ISCA Archive Interspeech 2022
ISCA Archive Interspeech 2022

Streaming Target-Speaker ASR with Neural Transducer

Takafumi Moriya, Hiroshi Sato, Tsubasa Ochiai, Marc Delcroix, Takahiro Shinozaki

Although recent advances in deep learning technology have boosted automatic speech recognition (ASR) performance in the single-talker case, it remains difficult to recognize multi-talker speech in which many voices overlap. One conventional approach to tackle this problem is to use a cascade of a speech separation or target speech extraction front-end with an ASR back-end. However, the extra computation costs of the front-end module are critical for a quick response, especially for streaming ASR. In this paper, we propose a target-speaker ASR (TS-ASR) system, which integrates implicitly the target speech extraction functionality within a streaming end-to-end (E2E) ASR system, i.e. recurrent neural network-transducer (RNNT). Our system uses a similar idea as target speech extraction, but implements it directly at the level of the encoder of RNNT. This allows to realize TS-ASR without extra computation costs for the front-end.

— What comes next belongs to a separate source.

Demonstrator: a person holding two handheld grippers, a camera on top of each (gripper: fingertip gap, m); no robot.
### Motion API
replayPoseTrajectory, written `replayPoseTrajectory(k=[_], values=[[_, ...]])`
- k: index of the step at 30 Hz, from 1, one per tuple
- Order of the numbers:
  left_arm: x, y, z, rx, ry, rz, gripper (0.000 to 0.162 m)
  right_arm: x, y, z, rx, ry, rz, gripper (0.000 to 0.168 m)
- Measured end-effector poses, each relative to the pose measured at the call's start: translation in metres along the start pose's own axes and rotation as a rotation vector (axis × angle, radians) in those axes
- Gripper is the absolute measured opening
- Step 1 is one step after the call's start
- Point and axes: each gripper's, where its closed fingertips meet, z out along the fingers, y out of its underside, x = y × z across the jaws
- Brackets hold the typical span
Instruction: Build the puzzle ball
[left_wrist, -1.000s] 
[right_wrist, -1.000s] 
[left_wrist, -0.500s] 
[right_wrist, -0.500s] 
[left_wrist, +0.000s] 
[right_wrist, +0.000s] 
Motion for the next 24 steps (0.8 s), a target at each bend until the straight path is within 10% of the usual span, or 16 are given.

Note that our works present two major differences between prior studies about E2E-TS-ASR, we investigate streaming models and base our study on Conformer models, whereas prior studies used RNN-based systems and only dealt with offline processing. We confirm in experiments that our TS-ASR achieves comparable recognition performance with conventional cascade system in offline setting, while reducing computation costs and allowing streaming TS-ASR.